Se ci pensate è grottesco: gli elettori di destra sono insensibili alla voracità sessuale del capo e alla disinvoltura finanziaria… Ma magari si sarebbero scandalizzati, almeno i cattolici e i razzisti, scoprendo che il loro leader lucrava sulla ludopatia e sulle immagini di neri che con falli smisurati sodomizzano fanciulle dalla pelle chiarissima.

Questo fatto da solo fa comprendere molte cose. L’obiettivo di questi progressisti alla camomilla non era quello di battere B. ma quello di guadagnare visibilità e stima con le proprie critiche. Una critica la fai se ti fa sembrare estremamente intelligente e informato, non se è efficace contro il tuo avversario. E poi se quando B. era potente lo colpivi sotto la cintura magari si incazzava…

Per capire come funziona questa gente basta vedere il peso che i direttori dei giornali danno agli eventi.
Tre assassinati da un terrorista islamico in Francia hanno più spazio di 3mila morti per i bombardamenti in Siria.
Lo sterminio dei curdi, eroi contro l’Isis, vale quanto l’incendio, senza vittime, di un capannone in Piemonte.
E fiumi di parole scorrono sugli immigrati che annegano nel Mediterraneo, poche righe sui campi di concentramento libici, gironi infernali di violenze e morti che nessuno potrà mai contare.
Dicono che sono costretti a condurre così i giornali perché sennò nessuno li legge… Poi però parlano di etica dell’informazione.

Patetico.
E sono abili a scegliere la parte comoda di tutte le notizie.
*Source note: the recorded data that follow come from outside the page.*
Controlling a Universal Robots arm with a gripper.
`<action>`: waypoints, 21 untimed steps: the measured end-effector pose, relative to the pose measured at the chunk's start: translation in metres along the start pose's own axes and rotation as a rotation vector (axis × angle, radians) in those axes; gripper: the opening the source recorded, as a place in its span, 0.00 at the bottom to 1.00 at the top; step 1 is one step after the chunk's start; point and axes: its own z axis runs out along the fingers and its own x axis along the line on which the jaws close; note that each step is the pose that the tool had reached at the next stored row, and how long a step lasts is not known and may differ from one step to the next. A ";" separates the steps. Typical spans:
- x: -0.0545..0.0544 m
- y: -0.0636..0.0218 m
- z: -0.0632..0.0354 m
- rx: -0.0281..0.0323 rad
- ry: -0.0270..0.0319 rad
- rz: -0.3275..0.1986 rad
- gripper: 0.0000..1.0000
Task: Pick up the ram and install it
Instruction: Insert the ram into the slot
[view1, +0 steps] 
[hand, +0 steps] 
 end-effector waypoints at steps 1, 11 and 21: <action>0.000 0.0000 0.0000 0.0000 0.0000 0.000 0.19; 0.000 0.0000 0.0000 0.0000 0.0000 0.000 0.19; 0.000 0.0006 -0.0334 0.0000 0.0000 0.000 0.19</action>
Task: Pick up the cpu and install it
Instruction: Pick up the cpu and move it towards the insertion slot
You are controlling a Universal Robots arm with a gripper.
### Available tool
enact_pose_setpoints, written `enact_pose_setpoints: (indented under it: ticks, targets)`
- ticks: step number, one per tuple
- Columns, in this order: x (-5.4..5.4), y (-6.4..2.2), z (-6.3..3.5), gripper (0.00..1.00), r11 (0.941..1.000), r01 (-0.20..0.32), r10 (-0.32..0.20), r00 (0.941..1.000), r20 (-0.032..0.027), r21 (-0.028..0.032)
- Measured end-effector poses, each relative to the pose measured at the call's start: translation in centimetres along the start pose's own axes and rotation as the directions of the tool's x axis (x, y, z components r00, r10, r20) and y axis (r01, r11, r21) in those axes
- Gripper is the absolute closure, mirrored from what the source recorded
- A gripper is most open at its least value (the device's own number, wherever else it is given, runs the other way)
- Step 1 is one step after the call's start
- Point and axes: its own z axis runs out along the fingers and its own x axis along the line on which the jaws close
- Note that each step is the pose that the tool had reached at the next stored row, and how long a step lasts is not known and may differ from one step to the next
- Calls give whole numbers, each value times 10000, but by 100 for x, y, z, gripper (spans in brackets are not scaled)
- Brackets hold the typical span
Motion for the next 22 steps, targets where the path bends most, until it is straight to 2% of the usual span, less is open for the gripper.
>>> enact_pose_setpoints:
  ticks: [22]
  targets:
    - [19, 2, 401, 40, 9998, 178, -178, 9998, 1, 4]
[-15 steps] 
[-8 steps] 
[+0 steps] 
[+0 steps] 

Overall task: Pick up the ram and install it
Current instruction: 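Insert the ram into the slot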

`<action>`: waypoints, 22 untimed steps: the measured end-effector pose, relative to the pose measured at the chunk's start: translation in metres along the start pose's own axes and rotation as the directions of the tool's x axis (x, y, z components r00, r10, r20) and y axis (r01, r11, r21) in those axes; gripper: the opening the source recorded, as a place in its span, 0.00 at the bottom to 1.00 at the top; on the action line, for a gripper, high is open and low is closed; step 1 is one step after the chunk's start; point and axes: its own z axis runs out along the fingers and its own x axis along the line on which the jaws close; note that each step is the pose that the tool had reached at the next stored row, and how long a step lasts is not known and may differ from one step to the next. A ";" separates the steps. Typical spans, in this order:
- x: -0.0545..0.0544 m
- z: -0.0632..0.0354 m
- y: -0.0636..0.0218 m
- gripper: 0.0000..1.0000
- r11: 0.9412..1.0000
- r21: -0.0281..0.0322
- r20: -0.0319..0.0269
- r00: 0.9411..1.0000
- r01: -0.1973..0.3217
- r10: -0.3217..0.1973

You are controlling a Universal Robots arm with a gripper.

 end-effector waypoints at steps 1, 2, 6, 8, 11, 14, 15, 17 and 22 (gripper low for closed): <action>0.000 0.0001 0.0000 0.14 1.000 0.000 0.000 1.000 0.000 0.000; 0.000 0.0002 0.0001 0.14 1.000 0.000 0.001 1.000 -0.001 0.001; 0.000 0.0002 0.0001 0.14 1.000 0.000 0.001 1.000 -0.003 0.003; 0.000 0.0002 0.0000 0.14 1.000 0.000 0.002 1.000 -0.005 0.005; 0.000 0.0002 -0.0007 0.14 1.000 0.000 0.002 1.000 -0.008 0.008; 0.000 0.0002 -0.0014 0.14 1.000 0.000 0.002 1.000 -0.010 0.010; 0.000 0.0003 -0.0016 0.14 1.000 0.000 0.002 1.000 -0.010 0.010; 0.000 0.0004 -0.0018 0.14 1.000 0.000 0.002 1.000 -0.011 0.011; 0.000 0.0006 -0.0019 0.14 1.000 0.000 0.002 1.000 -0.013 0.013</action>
Comoda perché non richiede di sforzarsi il cervello ed è priva di rischi.
Parlano di aiutare i neri a casa loro ma poi non dicono che i paesi ricchi continuano a distruggere l’economia africana con l’invasione dei pescherecci, con le reti a strascico, e i prodotti agricoli venduti sotto prezzo.

Ma forse la cosa peggiore che smerciano questi intellettuali mosci è il loro ossessivo formalismo.
Non interessa che un’idea sia sensata, l’importante è che sia bella e facile.
Quando hai sentito un intellettuale dire che se la politica non inizia a investire denaro ed energie nella realizzazione di bilanci analitici delle spese dello Stato non avremo mai una razionalizzazione delle spese?
I bilanci fiscali dividono i costi per categorie (cultura, turismo, trasporti pubblici…) il bilancio analitico divide i costi per tipologie (riscaldamento, elettricità, cancelleria, auto di servizio).
Milena Gabanelli è stata per anni una spina nel fianco di questa gente perché lei lavorava proprio sull’analisi dei bilanci, andando a scovare i macrocosti che sfuggono nei bilanci fiscali. Ma questo è un ragionamento complicato… Che importa se è una questione fondamentale per il futuro dell’Italia. I telespettatori si annoiano se scendi nei dettagli. Meglio restare nei cieli altissimi…

Loro sono attenti solo per quanto concerne il loro look, magari si vestono da cani ma con un certo non so che, magari spettinati, ma con stile. Lo stile di vita è essenziale. Non distinguono una patata fritta con l’olio di semi industriale, ma poi pontificano sui grandi chef, sui vini d’annata, sempre pronti a osannare i piatti più stupefacenti, con 50 ingredienti, lavorati e rilavorati, che poi non digerisci. Non interessa il cibo come nutrimento del corpo, guardano lo share dello show. Vivono così, ossessionati dal look, dal glamour, dal trendy.

Perché per fare le bolle di sapone ci vuole molta classe non è facile riempirle col nulla.